Recently I was reading this Wired Science Article and discovered the Aral Sea and the haunting images of it’s slow death. As I was looking through the images, I was struck by the similarities I found in what happened to the Aral Sea and what can and has happened to business owners. It seems as though there are more lessons to be learned from this man made disaster.
For those of you who may not know, the Aral Sea was once the world’s fourth-largest lake that lay in Kazakhstan and Uzbekistan and employed nearly 40,000 people in the fishing industry. Since the 1960’s, when it’s water was diverted by ill planned irrigation projects, the Aral Sea has been steadily shrinking. The inland sea that once covered 26,300 sq miles and provided a prosperous fishing industry is now aiding to local climate change and polluted with not only chemicals but ghost ships.
You may read the title and think “What the hell can a man made disaster teach me about business?” and my answer will be . . . PLENTY.
Don’t divert your businesses resources.
All too often, as business owners, we can get caught spreading ourselves too thin. You are the primary resource that makes your business a success. If your energy and your focus is off, it will impact your business in negative ways that may not be visible to you at first. In the process of trying to do it all we end up killing not only our productivity, but what has made us and out company a success. Learn to say no, delegate and protect your family and your you time.
Other resources you may inadvertently be diverting from your business are; valuable online training, networking and trade events, workshops, industry magazines, banning the use of/ignoring social media . . . ask yourself what resources will feed your business to reach your goals and make it priority NOT to divert them.
Listen to your experts.
Whether it is your board of advisors, accountants, managers, team leaders, marketing/web agency or mentors – when they bring something to your attention, are trying to teach you something to make you better at what you do, tell you about a great learning opportunity, advise you to join an industry group or simply update you on challenges they are facing . . . the best thing you can do is listen! Put down your phone, close your computer and pay attention to what they are sharing.
Improve your management.
Whether it is through reading a book, attending a seminar, hiring a personal coach, delegating tasks to a personal assistant – what ever works, it is up to you to improve the achieve organizational goals through effective management of your company.
Review your policies.
There are times when it’s necessary to review our company’s policies and make some changes to not only what they are, but how they are implemented. If your billing cycle is a net 30 and you have clients that are paying your company on a net 90 – you need to have penalties for late payment and enforce it. But I must add that you shouldn’t be afraid to be more adaptable by altering your policy terms. Talk to your clients and team members and vendors to find solutions that compromise to please everyone.

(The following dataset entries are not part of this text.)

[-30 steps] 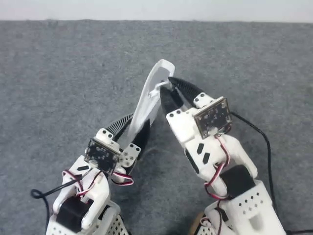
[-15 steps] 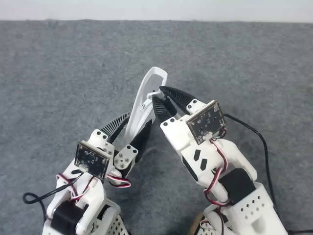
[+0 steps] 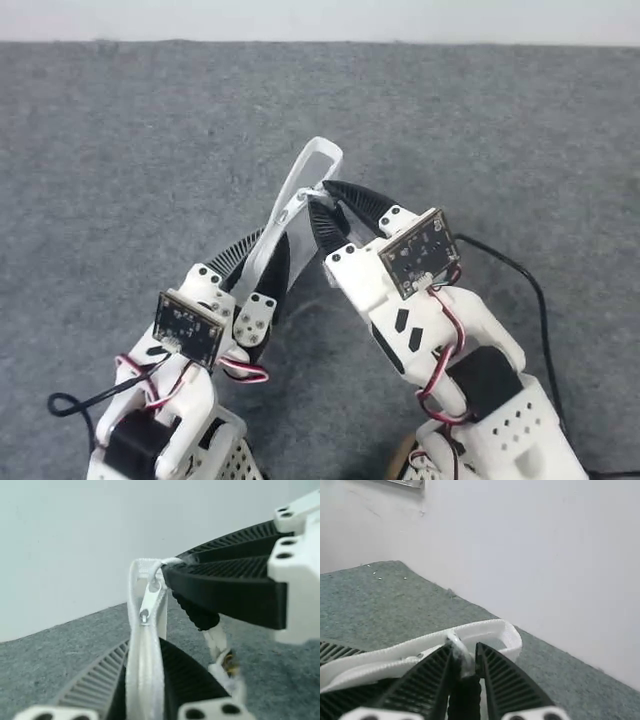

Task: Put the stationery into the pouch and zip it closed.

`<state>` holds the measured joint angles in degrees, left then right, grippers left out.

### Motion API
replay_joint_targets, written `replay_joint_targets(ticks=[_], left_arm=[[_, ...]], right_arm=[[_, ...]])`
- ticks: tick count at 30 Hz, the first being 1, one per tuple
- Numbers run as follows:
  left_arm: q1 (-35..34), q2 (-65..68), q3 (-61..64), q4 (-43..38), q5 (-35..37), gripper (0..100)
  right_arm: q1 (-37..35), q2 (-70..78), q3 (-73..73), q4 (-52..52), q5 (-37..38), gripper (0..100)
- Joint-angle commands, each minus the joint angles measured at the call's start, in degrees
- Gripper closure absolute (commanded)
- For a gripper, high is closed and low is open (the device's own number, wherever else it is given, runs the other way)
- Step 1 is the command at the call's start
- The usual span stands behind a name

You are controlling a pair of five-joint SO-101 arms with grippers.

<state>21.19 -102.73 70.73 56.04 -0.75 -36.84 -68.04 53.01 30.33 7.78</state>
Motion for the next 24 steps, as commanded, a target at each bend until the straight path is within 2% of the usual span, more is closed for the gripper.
replay_joint_targets(ticks=[1, 9, 16, 24], left_arm=[[-0.4, 0.1, -1.8, -1.5, -3.1, 99], [-0.5, 0.0, -2.0, 1.3, -6.1, 99], [-0.5, 0.0, -3.6, 3.4, -6.1, 99], [-0.5, 0.0, -4.0, 4.0, -6.1, 99]], right_arm=[[0.1, -0.7, -2.5, -1.8, 0.0, 99.1], [6.5, -0.1, -1.0, -10.7, -0.2, 99.1], [8.5, 0.4, 0.7, -14.7, 0.0, 99.1], [12.9, 11.0, 0.5, -21.2, -0.4, 99.1]])
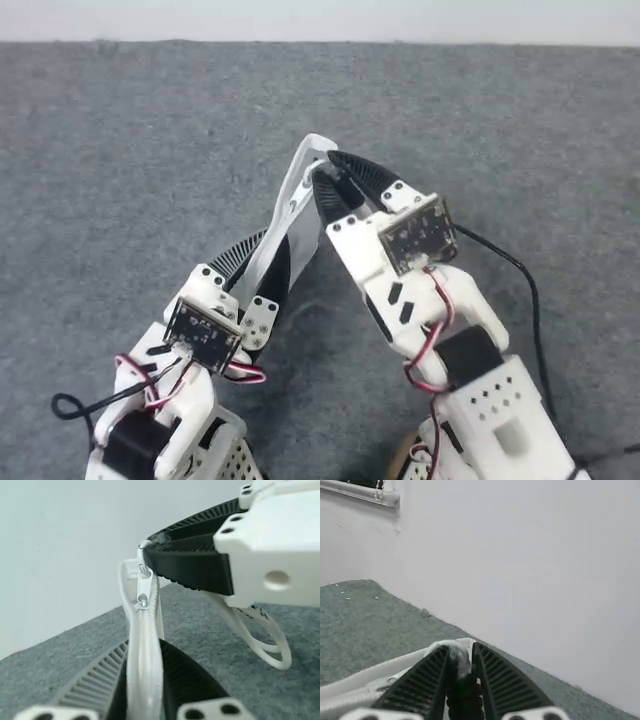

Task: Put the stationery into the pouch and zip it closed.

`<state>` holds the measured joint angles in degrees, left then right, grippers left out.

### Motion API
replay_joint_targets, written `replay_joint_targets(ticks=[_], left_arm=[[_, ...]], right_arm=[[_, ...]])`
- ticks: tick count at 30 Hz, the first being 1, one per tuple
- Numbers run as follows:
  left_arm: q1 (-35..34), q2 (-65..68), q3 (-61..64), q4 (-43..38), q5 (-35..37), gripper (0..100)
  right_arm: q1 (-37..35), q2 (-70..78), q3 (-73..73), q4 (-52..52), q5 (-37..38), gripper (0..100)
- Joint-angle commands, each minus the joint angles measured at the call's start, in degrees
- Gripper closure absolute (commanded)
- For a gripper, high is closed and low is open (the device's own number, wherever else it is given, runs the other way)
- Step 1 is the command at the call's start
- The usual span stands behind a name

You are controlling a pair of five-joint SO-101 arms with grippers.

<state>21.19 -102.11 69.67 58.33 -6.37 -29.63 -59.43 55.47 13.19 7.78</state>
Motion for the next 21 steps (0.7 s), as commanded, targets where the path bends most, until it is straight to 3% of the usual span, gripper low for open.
replay_joint_targets(ticks=[1, 21], left_arm=[[-0.5, -0.6, -2.9, 1.8, -0.4, 99], [-0.5, -0.6, -2.9, 1.8, -0.3, 99]], right_arm=[[6.2, 3.6, -2.0, -5.0, -0.4, 99.1], [13.2, 11.8, -2.5, -13.5, -0.5, 99.1]])
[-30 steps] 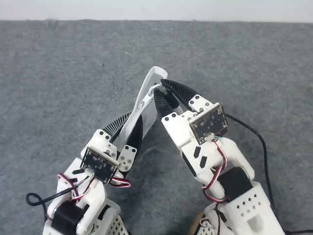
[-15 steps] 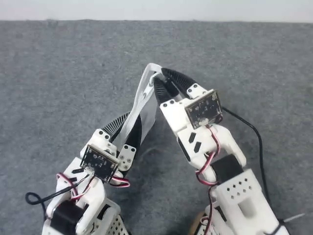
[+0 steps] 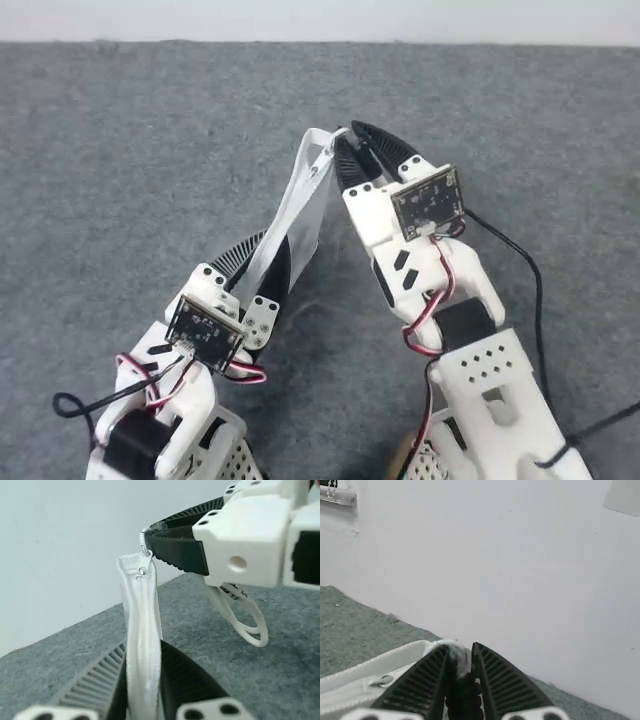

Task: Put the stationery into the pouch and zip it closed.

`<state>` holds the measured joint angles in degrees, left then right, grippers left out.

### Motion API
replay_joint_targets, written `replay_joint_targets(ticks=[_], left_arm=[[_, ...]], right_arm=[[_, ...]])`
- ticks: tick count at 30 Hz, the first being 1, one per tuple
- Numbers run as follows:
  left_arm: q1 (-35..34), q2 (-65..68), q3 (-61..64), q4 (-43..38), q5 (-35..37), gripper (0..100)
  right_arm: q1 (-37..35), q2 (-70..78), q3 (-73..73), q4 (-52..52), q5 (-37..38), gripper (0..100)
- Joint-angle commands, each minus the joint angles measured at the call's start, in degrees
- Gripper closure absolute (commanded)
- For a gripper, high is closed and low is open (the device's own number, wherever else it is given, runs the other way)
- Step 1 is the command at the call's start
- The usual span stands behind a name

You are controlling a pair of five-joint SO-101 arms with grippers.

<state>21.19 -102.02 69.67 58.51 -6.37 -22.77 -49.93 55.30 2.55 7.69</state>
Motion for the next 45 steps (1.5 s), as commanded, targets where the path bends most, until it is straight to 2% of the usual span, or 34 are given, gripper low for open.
replay_joint_targets(ticks=[1, 15, 23, 27, 31, 38, 41, 45], left_arm=[[-0.5, -0.7, -2.9, 1.6, -0.3, 99], [-0.5, -0.7, -2.9, 1.6, -0.3, 99], [-2.0, -0.7, -3.0, 1.7, -0.3, 99], [-6.2, -0.8, -4.0, 1.8, -0.1, 99], [-6.1, -0.8, -5.1, 2.6, 0.0, 99], [-6.3, -0.8, -5.3, 1.0, 0.1, 98], [-6.3, -0.8, -5.3, 0.9, 1.7, 90], [-6.5, -0.8, -6.3, 1.1, 9.9, 80]], right_arm=[[6.7, 2.9, -2.4, -3.5, -0.4, 99.1], [10.9, 12.1, -2.5, -15.4, -0.4, 99.1], [11.5, 10.2, -2.3, -15.4, -2.9, 99.1], [11.5, 8.6, -2.8, -13.0, -2.8, 99.1], [10.9, 7.5, -2.9, -10.4, -2.9, 99.1], [5.1, -0.5, -2.6, -1.4, -1.0, 99.1], [2.1, -4.7, -2.5, 3.6, 0.7, 99.1], [-1.4, -8.6, -2.5, 8.3, 0.9, 99.1]])
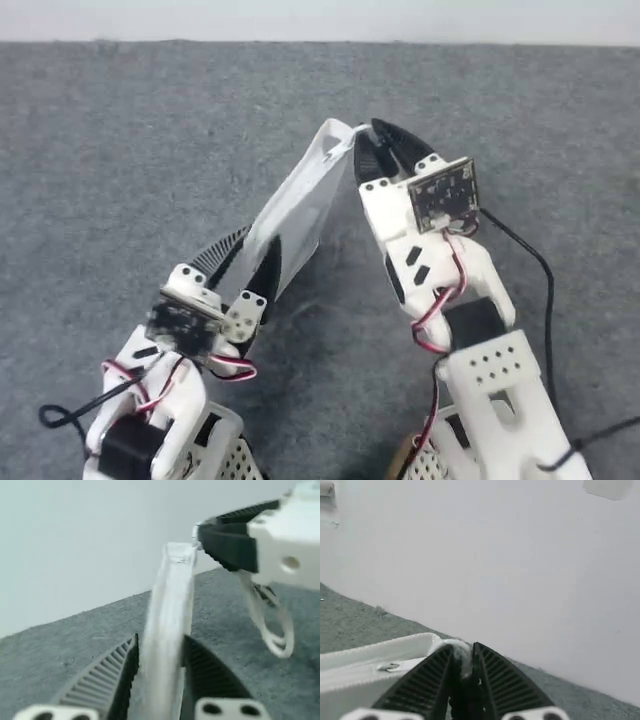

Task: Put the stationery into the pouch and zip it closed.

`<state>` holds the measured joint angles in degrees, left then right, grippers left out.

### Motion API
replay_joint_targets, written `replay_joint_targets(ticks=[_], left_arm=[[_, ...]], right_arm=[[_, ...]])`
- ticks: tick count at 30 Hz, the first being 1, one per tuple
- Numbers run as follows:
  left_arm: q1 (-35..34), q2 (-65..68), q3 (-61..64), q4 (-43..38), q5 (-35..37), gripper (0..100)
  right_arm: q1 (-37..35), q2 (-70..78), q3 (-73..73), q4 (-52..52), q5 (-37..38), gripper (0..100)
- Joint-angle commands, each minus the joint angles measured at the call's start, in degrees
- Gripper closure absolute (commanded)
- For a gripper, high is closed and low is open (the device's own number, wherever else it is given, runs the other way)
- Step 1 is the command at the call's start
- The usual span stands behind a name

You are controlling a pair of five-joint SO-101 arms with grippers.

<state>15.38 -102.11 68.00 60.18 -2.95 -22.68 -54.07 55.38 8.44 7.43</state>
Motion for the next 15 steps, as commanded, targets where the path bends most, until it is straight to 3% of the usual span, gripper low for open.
replay_joint_targets(ticks=[1, 6, 13, 15], left_arm=[[-0.7, -0.7, -5.0, -0.4, 5.9, 81], [-0.4, -0.6, -5.4, -0.7, 1.9, 86], [-0.2, -0.5, -5.4, -0.4, 1.7, 99], [-0.2, -0.5, -5.5, 0.7, 1.7, 99]], right_arm=[[-2.1, -5.1, -2.6, 3.3, 1.1, 99.1], [-4.3, -7.6, -2.6, 6.4, 1.1, 99.1], [-4.8, -8.0, -2.7, 6.6, 1.2, 99.1], [-3.5, -7.8, -2.7, 4.7, 1.2, 99.1]])
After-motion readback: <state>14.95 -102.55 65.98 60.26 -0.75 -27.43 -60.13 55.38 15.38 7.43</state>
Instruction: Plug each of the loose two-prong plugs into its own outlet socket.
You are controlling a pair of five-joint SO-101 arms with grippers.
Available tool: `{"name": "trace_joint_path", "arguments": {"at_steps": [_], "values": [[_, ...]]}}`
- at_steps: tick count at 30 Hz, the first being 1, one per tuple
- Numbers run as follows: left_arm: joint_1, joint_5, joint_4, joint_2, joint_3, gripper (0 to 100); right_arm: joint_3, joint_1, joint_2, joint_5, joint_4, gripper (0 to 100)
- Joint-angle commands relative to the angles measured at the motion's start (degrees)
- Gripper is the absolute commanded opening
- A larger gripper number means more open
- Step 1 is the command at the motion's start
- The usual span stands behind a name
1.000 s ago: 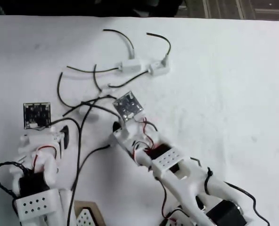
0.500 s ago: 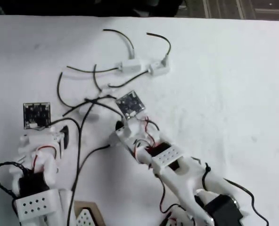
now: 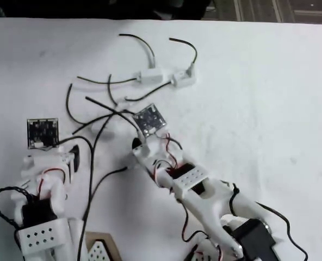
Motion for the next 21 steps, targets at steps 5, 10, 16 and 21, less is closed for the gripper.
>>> {"name": "trace_joint_path", "arguments": {"at_steps": [5, 10, 16, 21], "values": [[-0.1, -0.4, -0.8, -0.5, -0.2, 25, -1.0, 0.7, 0.2, 0.1, -2.1, 1.7], [-0.1, -0.4, -0.8, -0.5, -0.2, 25, -0.7, 0.7, -0.2, 0.1, -1.8, 1.7], [-0.2, -0.4, -0.8, -0.5, -0.2, 25, -1.1, 0.6, -0.3, 0.1, -2.0, 1.7], [-0.2, -0.4, -0.8, -0.5, -0.2, 25, -1.1, 0.6, -0.4, 0.0, -4.0, 1.7]]}}
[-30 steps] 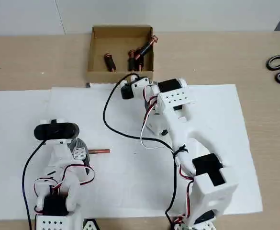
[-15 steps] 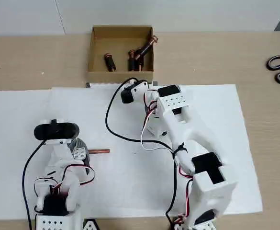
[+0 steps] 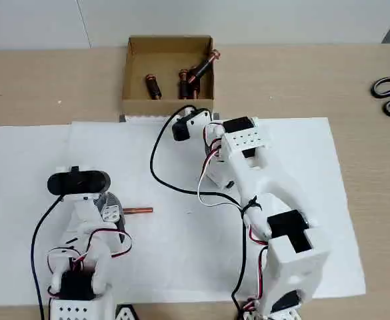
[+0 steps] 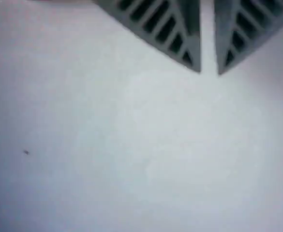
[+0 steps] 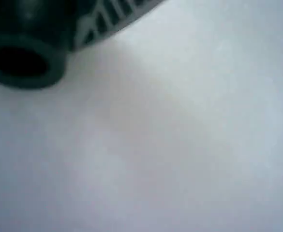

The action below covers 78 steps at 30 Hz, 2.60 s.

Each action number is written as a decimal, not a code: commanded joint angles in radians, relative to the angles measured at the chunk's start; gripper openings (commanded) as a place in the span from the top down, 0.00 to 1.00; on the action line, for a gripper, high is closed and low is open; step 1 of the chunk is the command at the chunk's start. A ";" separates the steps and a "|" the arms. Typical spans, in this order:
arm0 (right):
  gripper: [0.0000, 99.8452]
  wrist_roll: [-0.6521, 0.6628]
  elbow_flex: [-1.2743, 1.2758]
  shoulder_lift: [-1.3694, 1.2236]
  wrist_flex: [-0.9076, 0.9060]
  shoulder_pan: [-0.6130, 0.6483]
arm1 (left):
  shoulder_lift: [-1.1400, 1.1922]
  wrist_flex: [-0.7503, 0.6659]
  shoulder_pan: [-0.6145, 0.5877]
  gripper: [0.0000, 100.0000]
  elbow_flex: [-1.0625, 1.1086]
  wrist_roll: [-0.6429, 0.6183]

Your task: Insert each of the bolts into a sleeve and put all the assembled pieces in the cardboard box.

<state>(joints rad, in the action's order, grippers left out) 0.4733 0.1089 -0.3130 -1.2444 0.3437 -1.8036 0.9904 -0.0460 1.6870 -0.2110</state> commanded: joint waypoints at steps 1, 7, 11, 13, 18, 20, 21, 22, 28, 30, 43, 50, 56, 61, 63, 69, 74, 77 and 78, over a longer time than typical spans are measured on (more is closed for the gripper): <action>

Also, it helps to establish, up front, what your policies are for payment and delivery of goods or services. By clarifying needs, establishing boundaries and setting clear expectations with your clients and vendors, your team can focus on growing your business.
Free yourself from toxic relationships.
Whether it’s personal or professional I’m sure you’ve heard that 20% of your relationships will give you and 80% percent of your headaches. Well, you are the only one that can set your self and your business free. As Renee Zelnick says in this great post about Toxic Clients, “the toxic client is more problem than profit. . . . You will grow your business by focusing on the 80% of the clients you enjoy.”
Throw out the old adage that everyone must like you. It’s bullshit. Never compromise your values and standards to fit into someones budget or box. By spending so much time “people-pleasing” those who will never be happy with you, your business or your product . . . essentially you and your company are NOT spending time on those clients who do appreciate your time/services/product.
By making room for those who genuinely like you and your company for who you are, and what you stand for – your business will not only grow, but your stress level will nearly disappear.
Evaluate your losses.
We all have tried things that didn’t work. A hair style or a fashion fad is easy to overcome but what happens when you’re not paying attention to specific methods or strategies as part of a production/delivery process that are costing you and your company money? Understanding where you are losing money and time will ultimately help your business dam up the leaks and begin to rebuild your reserves.
Don’t be so set in your ways that you fail to act upon, change or eliminate those things that are costing your company progress.
If you own you own business than more than likely you have been multi-tasked into exhaustion. By learning how to be a lean leader of your company, you make using the least of everything a priority. But don’t confuse lean with cheap.
Lean is learning how to reduce your company’s waste, whether it’s with your time, process, procedures, policies, tools or money. By eliminating those things which don’t add value to your product or service, you free yourself and your team to focus on the tasks that bring your business the revenue it needs to succeed and build lasting client relationships.
Where have you found unexpected lessons in business?
How are you stabilizing your business to succeed?